Displaying a collection can be a little tricky… sometimes whatever the collection subject matter is, it can look a bit busy, losing all the original visual interest of the items… Here are some ways I’ve displayed our Christmas nativity collection this year to try to avoid that.
In the dining room of our 100 year old house, we have this old cupboard. (You can read more here about how it came from an old house we lived in 25 years ago… being used in the cellar for canning storage.)
Now used for display in our dining room, some of the items on the shelf get moved around, the vintage set of white dishes stay on display on the shelves all the time, but obviously the other items get changed seasonally, like the Christmas items on here.
This year as I was pulling the Christmas decorations out and setting them around the house, I realized that I’ve collected a few nativities and thought it might be fun to display them more like a collection. So this is where some of the Christmas nativity collection is displayed.
You can see how I concentrated the nativities down the center of the cupboard, keeping a pretty symmetrical feel to the display design… not feeling though, that I needed to do every single shelf, but being conscious of balancing the heavier (visually larger) pieces… such as the very large one at the bottom with little around it on that shelf… And then on the shelf above that lower one, the two smaller ones are balancing each other as they flank the bold green Christmas tree plate. I also like, visually, that the tall skinny nativity is on the very top shelf, that seems to fit with the other tall skinny pieces up there.
Most of the nativities are vintage, bringing with them their simple vintage charm…
Like this small ceramic nativity probably from the mids 50’s. I have it next to this Christmas tree plate my mom made in ceramics class when I was a little girl.
On the other side of the plate, is displayed this very simple paper and glitter nativity in the original box. I found this little cutie at a church meatball supper and sale this fall. (Lutheran Norwegian meatball suppers are quite a common occurrence around here) With this little paper nativity, having the original box, and in such great condition, is an asset, so I left that out on display along with it, which actually gives the small nativity just the right amount of height for displaying too.
Here’s the tall skinny nativity shed on the top shelf. I found it at a garage sale:
The pieces are all glued onto the nativity shed. It’s pretty in it’s mostly brown and tan tones.
This Christmas nativity came from an online garage sale site. It’s not vintage, but still pretty and the largest of this collection, so displayed on the bottom shelf of the antique cupboard.
My granddaughter really wanted to set the display for it up and she did a great job… I think it’s cute how the donkey is up on the loft, I guess she figured it would have used the ladder.
One more little nativity tucked in between some antique dishes, is this little vintage molded plastic one. It’s sweet in its appearance, true, but this little nativity has an even sweeter memory attached to it.
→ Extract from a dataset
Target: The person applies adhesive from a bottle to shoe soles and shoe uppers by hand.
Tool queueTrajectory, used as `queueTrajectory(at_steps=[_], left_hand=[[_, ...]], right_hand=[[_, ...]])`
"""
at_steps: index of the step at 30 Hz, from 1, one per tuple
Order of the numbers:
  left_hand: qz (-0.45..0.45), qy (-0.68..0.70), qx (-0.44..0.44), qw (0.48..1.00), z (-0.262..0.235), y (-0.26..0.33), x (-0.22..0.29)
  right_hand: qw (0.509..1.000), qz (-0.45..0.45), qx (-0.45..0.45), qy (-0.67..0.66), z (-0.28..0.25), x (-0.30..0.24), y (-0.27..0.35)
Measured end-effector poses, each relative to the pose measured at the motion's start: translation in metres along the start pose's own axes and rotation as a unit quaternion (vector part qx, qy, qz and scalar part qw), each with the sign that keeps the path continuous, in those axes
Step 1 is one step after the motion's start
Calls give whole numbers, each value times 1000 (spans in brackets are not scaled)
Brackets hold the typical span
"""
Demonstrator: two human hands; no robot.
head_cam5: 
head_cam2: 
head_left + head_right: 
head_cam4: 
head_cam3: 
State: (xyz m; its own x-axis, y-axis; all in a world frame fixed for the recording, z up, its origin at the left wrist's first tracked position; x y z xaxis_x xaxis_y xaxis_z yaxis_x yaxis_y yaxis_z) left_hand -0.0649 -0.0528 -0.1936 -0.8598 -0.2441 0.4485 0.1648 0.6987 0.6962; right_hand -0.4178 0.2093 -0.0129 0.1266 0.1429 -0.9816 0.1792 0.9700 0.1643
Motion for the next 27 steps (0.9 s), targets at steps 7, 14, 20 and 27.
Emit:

When my daughter was a young girl, maybe around 9 or 10 years old, a neighbor across the street was having a yard sale. This little nativity ornament was being sold for something like a dime. My daughter bought it, without my knowledge, kept it tucked away in her dresser for all those months, and then gave it to me for a Christmas present that year.
Since we’re talking sentimental and all…
In the living room built in bench that the staircase wraps around we have this:
Our precious 1st nativity. Oh so many years ago, my mother in law gave me the unpainted ceramic figures with little pots of paint in a DIY kit for my 1st Christmas present from her as her daughter-in-law. (I had great fun that 1st Christmas painting them too!) The same year, my dad made just the right size wooden nativity shed for these short and chubby little figurines.
This year our 5 year old grandson set up the figures for this nativity. Without any instruction as he was placing the figures, he put the baby Jesus in the center and all of the people and animals, (except the one camel in back corner) adoringly around baby Jesus. There is something innocently precious about that. He just knew that the baby was the center, even though most of the other figures are painted more vibrantly, especially the wisemen, but our young grandson, just understood that it was the baby to be the central figure here.
And then, just a few days ago, I found this nativity on Craigslist…
This is a Sears & Roebuck Co. mail-order Christmas nativity set. It came totally complete with all the paper mache figures, the shed, even the little old light bulb and original cardboard box it was mailed in.
I bought it from the adult son of the lady it used to belong to… as I was examining it before the actual purchase took place, I was thinking out loud how it was so sweet and charming… and his mother’s… all I could think to ask him was if he was sure he didn’t want to keep it and display it himself instead of sell it to me. He just looked at me, sort of dumbfounded and said, “me? oh, no.” Who knows what the story behind that is, but I’m thrilled to display this in our living room.
In the upstairs guest bathroom, which was a bedroom, we converted into a much needed 2nd bathroom, is a partial wall with a little antique stained glass window built into it. (I’ve shared this window in a wall design idea with you a few times) Sitting on that created window ledge is a miniature glass nativity scene.
It’s so subtle, and the glass figurines in front of the antique glass seem just perfect to me.
Hope some of these Christmas nativity collection display ideas inspire you while you’re displaying some of your treasured Christmas decorations too, I’d love to hear about it!